Book cover from Uncivil worship and witness: Following the lamb into the new creation, by Michael J Gorman
Uncivil worship and witness: Following the lamb into the new creation, by Michael J Gorman
Author: Michael J Gorman. Review by James Gordon
I am in a curious position regarding this book, most of which I found helpful and illuminating. Its title denounces me as having read Revelation irresponsibly – it was through reading it in 1971 that I found myself steered towards Quakers. I was amazed to find that the images described had been largely fulfilled: a world in breakdown was already plain to see, and has become more so with every year.
So the charge of irresponsible reading was challenging, but I can go with all of Michael J Gorman’s three strategic approaches: poetic, political, and pastoral/prophetic. These are not exclusive but compatible.
I cannot accept it is ‘irresponsible’, however, to consider the work’s extraordinary relevance to the way Christianity has developed. Gorman writes of Revelation as some sort of ‘literature’ artfully contrived, a sort of Christian cobbling together of previous statements in the prophets. He writes that ‘John weaves hundreds of scriptural allusions into a new coherent vision.’ If the book is a humanly-constructed drama/narrative, its author is lying, because he makes it clear from the outset that it was communicated to him from spirit. Christ asserts authorship at many points.

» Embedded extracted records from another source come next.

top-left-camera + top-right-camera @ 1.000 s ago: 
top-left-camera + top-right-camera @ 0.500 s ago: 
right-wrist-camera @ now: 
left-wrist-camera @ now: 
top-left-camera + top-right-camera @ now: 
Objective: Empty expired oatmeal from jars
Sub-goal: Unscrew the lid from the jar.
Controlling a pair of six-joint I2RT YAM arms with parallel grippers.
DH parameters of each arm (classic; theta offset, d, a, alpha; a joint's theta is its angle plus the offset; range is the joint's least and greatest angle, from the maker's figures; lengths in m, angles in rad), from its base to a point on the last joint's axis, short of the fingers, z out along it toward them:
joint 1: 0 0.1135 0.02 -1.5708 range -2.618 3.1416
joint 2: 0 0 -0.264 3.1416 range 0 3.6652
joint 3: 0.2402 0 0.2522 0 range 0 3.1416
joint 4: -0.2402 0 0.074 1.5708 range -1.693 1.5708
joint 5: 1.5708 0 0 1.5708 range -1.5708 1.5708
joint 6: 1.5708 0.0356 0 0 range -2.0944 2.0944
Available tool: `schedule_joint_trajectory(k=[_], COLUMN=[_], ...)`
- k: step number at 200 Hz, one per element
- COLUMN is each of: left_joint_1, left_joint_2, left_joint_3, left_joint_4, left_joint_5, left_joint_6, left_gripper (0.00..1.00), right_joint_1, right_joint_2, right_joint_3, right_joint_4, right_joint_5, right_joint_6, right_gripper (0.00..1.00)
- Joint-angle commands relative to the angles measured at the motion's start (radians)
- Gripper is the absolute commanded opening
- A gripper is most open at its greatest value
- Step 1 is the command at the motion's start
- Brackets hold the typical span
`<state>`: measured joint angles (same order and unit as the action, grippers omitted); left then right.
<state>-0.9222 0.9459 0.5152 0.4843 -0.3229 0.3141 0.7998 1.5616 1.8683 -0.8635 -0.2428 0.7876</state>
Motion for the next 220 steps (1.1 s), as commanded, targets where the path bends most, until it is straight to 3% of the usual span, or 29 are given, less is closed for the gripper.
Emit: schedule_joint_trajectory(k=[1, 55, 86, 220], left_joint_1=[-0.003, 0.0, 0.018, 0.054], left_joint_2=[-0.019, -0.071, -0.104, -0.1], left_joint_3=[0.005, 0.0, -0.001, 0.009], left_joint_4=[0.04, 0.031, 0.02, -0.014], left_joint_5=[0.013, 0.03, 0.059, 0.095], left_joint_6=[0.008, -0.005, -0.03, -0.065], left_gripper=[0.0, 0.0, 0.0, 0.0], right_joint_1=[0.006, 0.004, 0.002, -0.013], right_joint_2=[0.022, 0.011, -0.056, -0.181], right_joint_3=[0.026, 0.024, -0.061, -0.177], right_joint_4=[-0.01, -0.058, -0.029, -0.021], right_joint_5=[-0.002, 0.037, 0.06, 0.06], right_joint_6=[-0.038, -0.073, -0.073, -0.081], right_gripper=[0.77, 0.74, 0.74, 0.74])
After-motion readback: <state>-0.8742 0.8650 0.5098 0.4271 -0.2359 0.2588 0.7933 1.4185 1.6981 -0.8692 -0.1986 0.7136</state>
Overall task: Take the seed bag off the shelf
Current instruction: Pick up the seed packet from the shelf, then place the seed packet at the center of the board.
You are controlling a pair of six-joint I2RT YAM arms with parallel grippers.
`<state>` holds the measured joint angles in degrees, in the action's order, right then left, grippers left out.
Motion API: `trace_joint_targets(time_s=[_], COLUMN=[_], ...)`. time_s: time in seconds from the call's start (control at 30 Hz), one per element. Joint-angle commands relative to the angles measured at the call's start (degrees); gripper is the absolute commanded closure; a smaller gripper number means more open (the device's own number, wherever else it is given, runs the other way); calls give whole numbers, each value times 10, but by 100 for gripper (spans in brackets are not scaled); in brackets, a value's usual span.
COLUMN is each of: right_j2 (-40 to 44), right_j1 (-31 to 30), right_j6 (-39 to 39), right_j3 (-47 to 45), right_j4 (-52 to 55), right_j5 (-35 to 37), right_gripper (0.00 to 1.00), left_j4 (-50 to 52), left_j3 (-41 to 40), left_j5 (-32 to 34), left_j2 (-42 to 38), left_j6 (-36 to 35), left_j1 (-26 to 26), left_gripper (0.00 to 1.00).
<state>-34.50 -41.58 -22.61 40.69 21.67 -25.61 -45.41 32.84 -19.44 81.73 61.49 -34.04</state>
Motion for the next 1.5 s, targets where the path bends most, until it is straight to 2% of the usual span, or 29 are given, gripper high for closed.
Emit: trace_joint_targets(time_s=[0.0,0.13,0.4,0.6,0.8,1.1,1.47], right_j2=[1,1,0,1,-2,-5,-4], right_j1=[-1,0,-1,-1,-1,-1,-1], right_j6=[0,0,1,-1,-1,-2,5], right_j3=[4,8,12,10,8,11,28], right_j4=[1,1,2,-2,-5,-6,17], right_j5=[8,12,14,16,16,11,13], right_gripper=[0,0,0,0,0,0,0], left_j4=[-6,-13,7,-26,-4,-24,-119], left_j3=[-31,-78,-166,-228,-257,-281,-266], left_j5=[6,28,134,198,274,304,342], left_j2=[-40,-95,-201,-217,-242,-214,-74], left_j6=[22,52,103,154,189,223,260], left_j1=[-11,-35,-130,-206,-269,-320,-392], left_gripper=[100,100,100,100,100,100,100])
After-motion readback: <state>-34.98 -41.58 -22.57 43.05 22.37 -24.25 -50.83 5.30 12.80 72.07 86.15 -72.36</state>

I took particular issue with Gorman’s acceptance of the ‘Lord’s Day’ as merely referring to the first day of the week, when it more usually refers to the ‘Day of the Lord’. It was not till Constantine’s edict in 313CE that Sunday became the normal day of worship.
The Book of Revelation most clearly represents the seer as having been transported into a vision of the end times, which was how early Quakers understood it. It was the one book of the Bible that John Calvin never commented on – but it was the only book on which George Fox did.
Having said all that, there is much in Gorman’s work to learn from, and to commend, especially the way in which Rome’s emperor worship is more subtly represented today in what the author calls ‘uncivil worship’ – masquerading as Christian when it is nothing of the sort. He particularly castigates the US reverence for national institutions and symbols, and attributing to them the same supposedly-religious value as a truly Christian one.
Finally one must question Gorman’s identification of Revelation as ‘worship literature, as a liturgical text’. Even as a ‘pastoral’ one. Friends will probably part company here, as many of us do not accept such a view of worship. But above all, I cannot agree with his dismissal of the idea that the book refers to our time. Just look at the news reports of the very plagues and woes that Revelation predicts. This is very much our present, beginning to be enacted before our eyes. For Friends to ignore these, and the character of Revelation as a truly prophetic book, would be truly irresponsible.